Since both companies have also indicated their intention to keep adding GMOs to all their other cereal formulas, it appears as though the whole charade is more of a publicity stunt than a major shift of opinion about the continued use of unlabeled GMOs in the food supply. One popular health blogger believes that the GMA will use this voluntary labeling initiative, as trite as it is, to argue against the need for mandatory GMO labeling.
"[I]t's more likely that come next GMO-labeling initiative, one of the tools in the GMA's 'no' campaign will be to point at Cheerios and Grape-Nuts and whatever other cereal brands declare their non-GMO status," writes Jill Ettinger for Eat Drink Better. "Their argument will sound a little something like: 'Why push a mandatory label law forward when brands are voluntarily doing the work already?
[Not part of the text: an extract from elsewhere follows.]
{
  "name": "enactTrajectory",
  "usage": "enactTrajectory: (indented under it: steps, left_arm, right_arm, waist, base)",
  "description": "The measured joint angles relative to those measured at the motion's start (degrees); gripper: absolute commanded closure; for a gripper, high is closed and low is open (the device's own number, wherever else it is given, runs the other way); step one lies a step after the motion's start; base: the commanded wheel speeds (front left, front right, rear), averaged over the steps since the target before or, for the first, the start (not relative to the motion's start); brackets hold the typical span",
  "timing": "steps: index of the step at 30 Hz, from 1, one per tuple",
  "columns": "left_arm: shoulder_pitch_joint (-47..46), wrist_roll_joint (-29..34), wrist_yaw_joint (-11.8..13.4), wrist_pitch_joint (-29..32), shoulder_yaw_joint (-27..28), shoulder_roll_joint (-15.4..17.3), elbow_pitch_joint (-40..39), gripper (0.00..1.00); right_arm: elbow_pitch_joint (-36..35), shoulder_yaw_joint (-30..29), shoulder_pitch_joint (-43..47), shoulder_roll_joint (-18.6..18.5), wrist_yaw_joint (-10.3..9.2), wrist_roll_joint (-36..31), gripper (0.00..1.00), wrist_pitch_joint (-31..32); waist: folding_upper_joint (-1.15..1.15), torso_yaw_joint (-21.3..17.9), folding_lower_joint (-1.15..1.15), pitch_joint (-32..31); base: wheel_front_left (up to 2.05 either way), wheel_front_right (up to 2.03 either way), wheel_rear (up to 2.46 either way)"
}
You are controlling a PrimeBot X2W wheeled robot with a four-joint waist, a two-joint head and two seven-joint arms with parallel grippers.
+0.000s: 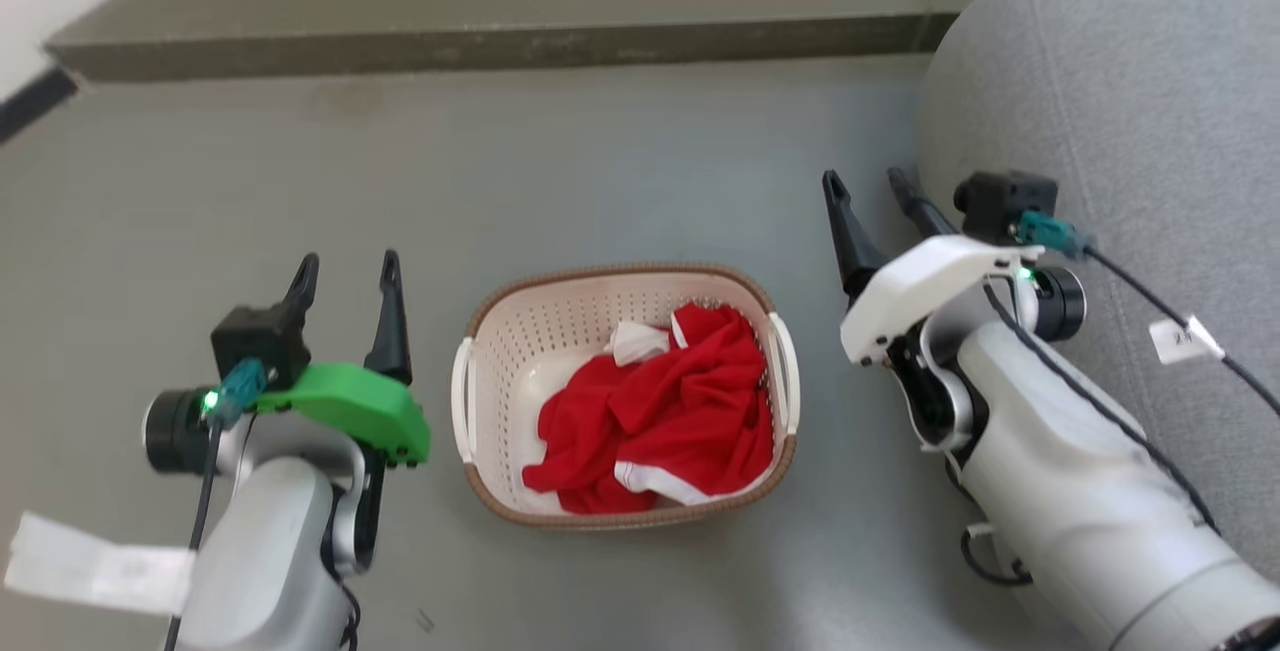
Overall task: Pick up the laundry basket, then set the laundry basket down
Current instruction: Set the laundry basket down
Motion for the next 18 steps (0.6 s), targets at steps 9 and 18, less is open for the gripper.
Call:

This is cheaper, dear taxpayers.'"
Voluntary GMO labeling, no matter what the true agenda behind its adoption by major food corporations, is still a positive step forward in raising awareness about the existence of GMOs. It is also indicative of shifting public perception and increased demand for cleaner foods produced on farms rather than in labs. But it is important to remain vigilant about the sinister tactics of an industry that we know is inherently dishonest and hellbent against having to be transparent with consumers.